● **What to do**
Read the data line by line and say how many lines contain the string "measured", giving the number alone.

● **Available data**
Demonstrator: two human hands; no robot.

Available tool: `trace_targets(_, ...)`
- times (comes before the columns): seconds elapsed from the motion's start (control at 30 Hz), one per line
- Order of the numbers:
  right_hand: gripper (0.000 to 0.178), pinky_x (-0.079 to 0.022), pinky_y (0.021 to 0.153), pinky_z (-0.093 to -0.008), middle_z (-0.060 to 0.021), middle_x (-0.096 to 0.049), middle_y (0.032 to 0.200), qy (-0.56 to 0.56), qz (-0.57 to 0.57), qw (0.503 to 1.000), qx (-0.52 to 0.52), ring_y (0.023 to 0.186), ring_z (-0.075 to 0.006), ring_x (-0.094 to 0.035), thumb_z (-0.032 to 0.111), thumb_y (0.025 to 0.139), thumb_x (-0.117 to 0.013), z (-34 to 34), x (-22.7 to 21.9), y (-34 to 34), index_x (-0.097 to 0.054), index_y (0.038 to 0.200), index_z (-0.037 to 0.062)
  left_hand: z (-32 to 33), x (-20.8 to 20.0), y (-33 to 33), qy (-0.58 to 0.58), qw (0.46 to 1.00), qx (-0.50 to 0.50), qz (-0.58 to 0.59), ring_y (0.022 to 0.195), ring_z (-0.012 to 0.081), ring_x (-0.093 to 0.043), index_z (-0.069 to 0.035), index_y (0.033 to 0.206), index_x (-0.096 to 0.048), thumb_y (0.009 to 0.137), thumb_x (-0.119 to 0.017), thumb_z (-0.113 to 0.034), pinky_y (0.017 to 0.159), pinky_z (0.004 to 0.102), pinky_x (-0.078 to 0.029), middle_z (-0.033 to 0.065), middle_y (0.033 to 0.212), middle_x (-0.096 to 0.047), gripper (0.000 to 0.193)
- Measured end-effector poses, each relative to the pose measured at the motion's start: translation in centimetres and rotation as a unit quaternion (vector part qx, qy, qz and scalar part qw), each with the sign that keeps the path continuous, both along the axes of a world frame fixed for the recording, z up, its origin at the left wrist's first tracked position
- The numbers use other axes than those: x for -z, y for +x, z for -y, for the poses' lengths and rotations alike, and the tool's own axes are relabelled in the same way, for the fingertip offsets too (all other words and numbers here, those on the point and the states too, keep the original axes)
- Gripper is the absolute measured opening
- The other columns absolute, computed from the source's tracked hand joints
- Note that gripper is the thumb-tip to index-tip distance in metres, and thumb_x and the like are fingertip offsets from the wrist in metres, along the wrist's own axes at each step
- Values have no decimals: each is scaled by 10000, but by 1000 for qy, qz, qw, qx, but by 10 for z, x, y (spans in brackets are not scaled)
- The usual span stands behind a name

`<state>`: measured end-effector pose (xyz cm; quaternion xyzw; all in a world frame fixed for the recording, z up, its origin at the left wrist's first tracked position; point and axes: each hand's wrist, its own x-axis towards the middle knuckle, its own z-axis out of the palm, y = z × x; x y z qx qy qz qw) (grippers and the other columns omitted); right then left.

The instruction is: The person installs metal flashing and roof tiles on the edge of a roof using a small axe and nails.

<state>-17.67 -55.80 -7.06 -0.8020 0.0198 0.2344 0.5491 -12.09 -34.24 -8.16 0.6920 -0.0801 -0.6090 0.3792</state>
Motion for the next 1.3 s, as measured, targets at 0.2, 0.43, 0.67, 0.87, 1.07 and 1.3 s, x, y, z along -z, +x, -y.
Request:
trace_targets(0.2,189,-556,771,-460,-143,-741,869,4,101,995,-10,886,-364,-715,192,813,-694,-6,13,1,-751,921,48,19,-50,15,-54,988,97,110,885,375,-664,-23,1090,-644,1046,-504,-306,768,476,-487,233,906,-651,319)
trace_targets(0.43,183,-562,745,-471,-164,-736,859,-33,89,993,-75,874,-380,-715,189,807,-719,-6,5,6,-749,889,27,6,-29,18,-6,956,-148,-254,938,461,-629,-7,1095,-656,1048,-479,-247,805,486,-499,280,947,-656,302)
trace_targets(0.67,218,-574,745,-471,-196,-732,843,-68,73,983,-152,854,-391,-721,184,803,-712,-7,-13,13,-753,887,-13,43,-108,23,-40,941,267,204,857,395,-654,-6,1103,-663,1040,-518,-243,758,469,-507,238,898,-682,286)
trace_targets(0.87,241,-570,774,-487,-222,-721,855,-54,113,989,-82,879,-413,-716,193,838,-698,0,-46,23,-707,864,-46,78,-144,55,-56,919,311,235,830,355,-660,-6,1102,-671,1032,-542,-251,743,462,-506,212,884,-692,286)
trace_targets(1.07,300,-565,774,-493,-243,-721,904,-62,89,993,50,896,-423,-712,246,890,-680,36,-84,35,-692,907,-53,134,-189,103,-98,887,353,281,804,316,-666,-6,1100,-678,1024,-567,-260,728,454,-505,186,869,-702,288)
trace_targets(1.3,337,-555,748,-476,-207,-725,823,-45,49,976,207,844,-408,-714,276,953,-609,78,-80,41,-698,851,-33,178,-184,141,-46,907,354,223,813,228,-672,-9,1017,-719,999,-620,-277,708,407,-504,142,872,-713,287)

● **Answer to the exercise**
4